# Task details
Which lines of the data include the string "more"? List them all.

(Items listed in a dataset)
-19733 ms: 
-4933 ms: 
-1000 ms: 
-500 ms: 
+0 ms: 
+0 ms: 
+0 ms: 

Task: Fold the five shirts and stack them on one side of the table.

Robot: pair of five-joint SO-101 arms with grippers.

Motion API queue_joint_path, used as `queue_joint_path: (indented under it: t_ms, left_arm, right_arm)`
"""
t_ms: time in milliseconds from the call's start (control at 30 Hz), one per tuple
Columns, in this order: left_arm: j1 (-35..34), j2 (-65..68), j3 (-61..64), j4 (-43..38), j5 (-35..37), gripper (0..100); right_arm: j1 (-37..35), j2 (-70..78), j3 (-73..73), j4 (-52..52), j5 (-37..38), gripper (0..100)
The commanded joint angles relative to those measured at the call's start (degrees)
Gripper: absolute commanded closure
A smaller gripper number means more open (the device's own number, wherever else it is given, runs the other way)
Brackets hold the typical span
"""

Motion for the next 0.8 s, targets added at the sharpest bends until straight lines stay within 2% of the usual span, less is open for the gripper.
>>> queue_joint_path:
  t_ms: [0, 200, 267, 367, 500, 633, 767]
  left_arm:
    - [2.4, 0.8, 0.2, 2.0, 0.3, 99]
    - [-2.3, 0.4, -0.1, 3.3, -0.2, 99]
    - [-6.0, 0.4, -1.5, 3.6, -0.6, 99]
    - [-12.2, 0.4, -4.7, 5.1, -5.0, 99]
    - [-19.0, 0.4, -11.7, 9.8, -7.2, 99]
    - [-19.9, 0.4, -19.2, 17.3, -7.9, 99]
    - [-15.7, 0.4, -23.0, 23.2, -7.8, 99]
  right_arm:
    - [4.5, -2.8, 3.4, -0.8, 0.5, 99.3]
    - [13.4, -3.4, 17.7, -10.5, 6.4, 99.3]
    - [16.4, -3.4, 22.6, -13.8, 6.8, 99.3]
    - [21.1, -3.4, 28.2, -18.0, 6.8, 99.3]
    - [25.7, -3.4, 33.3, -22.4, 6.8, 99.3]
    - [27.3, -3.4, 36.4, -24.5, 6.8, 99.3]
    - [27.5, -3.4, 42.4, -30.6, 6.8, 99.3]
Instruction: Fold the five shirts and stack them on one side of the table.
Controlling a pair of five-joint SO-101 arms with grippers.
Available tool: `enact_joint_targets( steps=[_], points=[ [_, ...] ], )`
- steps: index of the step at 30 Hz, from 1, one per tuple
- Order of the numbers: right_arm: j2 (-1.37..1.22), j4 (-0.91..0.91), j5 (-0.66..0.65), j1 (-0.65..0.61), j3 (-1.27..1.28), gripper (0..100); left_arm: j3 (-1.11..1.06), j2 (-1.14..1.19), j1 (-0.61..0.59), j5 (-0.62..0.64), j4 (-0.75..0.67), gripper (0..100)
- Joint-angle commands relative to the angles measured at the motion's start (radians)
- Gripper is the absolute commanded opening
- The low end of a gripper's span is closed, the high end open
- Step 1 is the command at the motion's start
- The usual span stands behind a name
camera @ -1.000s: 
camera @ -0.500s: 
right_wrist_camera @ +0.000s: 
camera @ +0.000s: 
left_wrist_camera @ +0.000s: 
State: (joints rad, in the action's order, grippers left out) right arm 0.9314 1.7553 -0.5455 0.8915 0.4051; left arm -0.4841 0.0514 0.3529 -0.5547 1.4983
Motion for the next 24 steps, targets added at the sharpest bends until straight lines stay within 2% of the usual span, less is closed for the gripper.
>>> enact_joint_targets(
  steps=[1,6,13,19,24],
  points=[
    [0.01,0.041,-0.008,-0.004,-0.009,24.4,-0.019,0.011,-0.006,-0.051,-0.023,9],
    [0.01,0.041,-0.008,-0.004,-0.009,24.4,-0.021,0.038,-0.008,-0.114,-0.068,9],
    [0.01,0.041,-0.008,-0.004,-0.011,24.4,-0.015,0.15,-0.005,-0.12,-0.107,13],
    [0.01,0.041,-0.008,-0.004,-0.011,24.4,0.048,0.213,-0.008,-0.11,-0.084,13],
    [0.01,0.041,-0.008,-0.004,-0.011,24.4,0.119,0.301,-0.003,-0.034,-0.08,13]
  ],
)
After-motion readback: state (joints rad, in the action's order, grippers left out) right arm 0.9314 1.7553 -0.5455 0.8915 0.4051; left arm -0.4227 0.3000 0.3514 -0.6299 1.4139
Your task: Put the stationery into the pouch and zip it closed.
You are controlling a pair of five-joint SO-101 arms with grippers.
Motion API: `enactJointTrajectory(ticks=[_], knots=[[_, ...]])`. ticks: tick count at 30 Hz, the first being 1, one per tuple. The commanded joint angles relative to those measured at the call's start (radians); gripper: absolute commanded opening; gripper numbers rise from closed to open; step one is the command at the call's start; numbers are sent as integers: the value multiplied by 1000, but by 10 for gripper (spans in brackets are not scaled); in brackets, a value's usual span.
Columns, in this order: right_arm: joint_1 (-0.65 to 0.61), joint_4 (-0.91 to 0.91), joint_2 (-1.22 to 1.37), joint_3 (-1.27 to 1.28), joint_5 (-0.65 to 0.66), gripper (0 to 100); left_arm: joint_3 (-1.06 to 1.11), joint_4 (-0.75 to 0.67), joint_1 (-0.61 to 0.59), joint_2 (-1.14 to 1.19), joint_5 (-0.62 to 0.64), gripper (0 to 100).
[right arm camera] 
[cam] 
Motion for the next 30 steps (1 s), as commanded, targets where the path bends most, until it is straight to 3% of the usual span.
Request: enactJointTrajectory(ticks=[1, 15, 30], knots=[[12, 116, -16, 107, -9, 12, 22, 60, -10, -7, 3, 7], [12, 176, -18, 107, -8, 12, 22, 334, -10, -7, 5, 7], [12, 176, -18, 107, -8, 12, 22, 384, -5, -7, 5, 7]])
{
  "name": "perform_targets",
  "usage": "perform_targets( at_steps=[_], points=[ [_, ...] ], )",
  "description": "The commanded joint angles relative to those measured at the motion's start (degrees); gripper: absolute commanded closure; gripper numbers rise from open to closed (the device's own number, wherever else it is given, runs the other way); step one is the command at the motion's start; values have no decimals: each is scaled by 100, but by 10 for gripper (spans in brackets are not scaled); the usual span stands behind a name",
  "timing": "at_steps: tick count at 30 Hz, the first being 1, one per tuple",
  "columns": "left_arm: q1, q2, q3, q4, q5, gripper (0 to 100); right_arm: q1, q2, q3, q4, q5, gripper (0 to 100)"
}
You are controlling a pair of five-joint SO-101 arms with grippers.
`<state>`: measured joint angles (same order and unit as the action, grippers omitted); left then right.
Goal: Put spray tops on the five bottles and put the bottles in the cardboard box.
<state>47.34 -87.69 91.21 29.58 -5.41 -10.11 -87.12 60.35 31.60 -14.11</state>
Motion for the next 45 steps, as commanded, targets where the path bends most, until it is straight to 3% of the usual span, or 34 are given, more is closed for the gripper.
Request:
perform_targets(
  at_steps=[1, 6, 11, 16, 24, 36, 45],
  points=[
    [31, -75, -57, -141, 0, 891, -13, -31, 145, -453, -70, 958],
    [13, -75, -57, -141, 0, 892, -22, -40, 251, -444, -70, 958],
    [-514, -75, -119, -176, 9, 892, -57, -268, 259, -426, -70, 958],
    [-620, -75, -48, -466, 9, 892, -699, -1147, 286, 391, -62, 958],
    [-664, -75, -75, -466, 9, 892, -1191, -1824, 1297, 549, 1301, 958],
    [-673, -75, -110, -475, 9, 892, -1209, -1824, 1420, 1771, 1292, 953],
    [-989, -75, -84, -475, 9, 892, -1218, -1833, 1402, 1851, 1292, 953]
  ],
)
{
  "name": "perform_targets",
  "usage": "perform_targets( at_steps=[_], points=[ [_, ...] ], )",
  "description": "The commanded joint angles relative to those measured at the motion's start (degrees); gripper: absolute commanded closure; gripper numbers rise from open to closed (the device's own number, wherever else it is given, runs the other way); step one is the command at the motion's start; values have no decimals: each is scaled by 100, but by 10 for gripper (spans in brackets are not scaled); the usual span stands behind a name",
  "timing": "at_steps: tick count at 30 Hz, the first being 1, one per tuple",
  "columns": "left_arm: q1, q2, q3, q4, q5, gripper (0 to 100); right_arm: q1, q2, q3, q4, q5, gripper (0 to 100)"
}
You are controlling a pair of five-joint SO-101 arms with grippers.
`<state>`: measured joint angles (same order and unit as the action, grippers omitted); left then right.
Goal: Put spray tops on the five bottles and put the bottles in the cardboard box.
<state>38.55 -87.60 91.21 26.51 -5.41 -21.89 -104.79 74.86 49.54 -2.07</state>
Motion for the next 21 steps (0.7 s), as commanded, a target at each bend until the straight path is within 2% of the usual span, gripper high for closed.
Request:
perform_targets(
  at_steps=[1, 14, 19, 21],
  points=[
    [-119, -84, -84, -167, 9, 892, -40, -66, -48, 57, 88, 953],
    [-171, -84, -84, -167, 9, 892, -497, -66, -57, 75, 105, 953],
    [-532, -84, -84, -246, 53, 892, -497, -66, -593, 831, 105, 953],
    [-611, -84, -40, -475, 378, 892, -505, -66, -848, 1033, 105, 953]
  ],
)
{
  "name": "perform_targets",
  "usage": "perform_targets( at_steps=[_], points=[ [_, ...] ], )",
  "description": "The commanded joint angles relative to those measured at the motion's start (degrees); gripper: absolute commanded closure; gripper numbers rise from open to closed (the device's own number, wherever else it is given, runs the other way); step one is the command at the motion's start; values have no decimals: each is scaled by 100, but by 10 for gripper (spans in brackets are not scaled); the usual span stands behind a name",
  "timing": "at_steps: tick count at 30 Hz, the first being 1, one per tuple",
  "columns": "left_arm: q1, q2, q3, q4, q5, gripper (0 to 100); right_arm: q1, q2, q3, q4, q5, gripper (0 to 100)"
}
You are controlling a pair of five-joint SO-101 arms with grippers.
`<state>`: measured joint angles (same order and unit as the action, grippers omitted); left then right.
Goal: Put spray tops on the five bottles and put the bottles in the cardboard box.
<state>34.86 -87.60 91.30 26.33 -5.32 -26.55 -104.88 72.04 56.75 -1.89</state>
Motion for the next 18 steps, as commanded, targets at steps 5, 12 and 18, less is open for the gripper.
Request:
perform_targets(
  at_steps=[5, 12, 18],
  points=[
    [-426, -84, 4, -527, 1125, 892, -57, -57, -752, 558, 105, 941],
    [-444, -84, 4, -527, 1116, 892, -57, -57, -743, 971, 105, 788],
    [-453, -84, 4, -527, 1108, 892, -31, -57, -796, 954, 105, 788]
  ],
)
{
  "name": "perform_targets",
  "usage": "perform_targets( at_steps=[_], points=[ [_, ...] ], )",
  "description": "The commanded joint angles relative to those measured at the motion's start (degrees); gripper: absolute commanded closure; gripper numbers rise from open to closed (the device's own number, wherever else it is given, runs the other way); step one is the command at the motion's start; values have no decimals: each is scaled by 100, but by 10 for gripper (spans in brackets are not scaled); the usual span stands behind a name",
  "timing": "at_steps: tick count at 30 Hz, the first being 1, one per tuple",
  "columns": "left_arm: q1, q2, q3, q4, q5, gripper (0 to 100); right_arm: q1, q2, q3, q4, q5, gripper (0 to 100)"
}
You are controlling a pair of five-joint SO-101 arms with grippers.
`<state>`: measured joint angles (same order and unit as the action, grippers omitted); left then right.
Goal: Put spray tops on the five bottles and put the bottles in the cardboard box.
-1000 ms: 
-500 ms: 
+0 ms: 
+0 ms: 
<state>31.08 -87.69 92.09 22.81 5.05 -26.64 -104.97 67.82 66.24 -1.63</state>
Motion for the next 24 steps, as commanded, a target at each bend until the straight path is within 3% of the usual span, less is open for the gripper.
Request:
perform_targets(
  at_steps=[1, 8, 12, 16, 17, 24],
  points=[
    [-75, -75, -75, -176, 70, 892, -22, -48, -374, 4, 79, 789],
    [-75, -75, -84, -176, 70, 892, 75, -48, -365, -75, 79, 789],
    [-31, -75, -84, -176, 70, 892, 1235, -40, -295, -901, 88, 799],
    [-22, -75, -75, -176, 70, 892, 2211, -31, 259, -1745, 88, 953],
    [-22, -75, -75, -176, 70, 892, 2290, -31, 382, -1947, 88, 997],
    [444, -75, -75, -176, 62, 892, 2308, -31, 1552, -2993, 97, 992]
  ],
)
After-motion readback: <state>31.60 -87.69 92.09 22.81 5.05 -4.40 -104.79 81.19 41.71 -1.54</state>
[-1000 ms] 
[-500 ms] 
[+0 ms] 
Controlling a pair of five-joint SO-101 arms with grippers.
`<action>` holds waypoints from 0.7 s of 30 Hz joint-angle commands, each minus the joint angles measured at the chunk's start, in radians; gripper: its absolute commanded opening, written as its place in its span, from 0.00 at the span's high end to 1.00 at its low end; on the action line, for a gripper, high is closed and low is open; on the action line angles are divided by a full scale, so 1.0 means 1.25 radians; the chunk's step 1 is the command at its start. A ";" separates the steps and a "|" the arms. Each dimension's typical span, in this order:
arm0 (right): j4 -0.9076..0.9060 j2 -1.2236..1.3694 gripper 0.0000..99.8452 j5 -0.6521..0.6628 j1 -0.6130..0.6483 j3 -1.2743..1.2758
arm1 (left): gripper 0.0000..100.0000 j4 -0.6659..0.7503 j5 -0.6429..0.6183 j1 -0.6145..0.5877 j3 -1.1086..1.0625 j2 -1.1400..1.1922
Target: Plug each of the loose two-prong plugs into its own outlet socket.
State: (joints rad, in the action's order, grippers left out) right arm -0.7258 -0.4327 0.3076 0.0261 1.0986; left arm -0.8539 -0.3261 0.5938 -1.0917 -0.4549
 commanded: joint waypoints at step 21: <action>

# Result
A smaller gripper number means more open (the device's own number, wherever else it is given, runs the other way)
Motion for the next 45 steps, as commanded, targets where the path bends most, until it is straight to 3% of the usual span, or 34 are given, more is closed for the gripper.

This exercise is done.